Carmen Williams and Cheryl Nici-O’Connell will serve as policy advisors, Williams in the Department of Juvenile Justice and Nici-O’Connell in the Department of Corrections. Their appointments were included in more than two dozen Youngkin’s office rolled out Friday afternoon.
Williams and Nici-O’Connell were among Youngkin’s initial picks for the Virginia Parole Board, the five-member panel that decides whether to grant parole to the limited pool of inmates who are eligible. But Democrats who control the state Senate rejected their appointment, along with two other members, in March as part of a partisan fight over appointments that went on for weeks during the General Assembly’s regular session.
Williams previously worked for the Virginia Sexual and Domestic Violence Action Alliance and has provided legal advocacy services for crime victims, according to a biography provided by Youngkin’s office.
Nici-O’Connell is a former Richmond police officer who was shot in the head while on duty in 1984 and has become an anti-violence advocate, Youngkin’s office said. Last year, she help lead an effort to halt the parole of the man convicted of shooting her and killing three others, and she was featured in a Youngkin campaign ad that criticized the parole board, which had been under scrutiny since it engaged in an accelerated and sometimes chaotic release of inmates at the start of the coronavirus pandemic.

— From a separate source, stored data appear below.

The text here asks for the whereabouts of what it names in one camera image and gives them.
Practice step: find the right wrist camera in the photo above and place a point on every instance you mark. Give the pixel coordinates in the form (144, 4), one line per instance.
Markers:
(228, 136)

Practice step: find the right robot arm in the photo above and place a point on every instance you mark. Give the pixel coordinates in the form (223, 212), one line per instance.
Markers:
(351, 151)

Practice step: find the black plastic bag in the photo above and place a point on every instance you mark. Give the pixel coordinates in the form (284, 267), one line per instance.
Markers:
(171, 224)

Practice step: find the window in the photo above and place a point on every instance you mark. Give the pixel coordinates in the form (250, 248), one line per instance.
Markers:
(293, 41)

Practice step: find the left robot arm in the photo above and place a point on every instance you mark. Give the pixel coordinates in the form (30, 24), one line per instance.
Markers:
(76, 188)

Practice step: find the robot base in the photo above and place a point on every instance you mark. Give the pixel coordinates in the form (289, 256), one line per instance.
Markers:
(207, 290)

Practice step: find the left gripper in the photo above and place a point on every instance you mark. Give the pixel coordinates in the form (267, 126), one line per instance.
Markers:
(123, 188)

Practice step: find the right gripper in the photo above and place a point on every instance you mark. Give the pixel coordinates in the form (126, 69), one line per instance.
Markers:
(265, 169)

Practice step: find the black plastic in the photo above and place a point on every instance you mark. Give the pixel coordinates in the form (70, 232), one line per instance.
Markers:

Youngkin’s office also announced Friday that Dr. Colin Greene, who had been serving as acting health commissioner, would officially take over the role. Greene, a former Army physician, served as the director of a local Virginia health district before stepping into the commissioner spot.
Also among the announced appointees was Jackson Miller, a former longtime Republican member of the House of Delegates, who will serve as director of the Department of Criminal Justice Services. The agency conducts research on criminal justice issues, provides criminal justice training, sets minimum training standards for law enforcement and licenses the private security industry, among other tasks.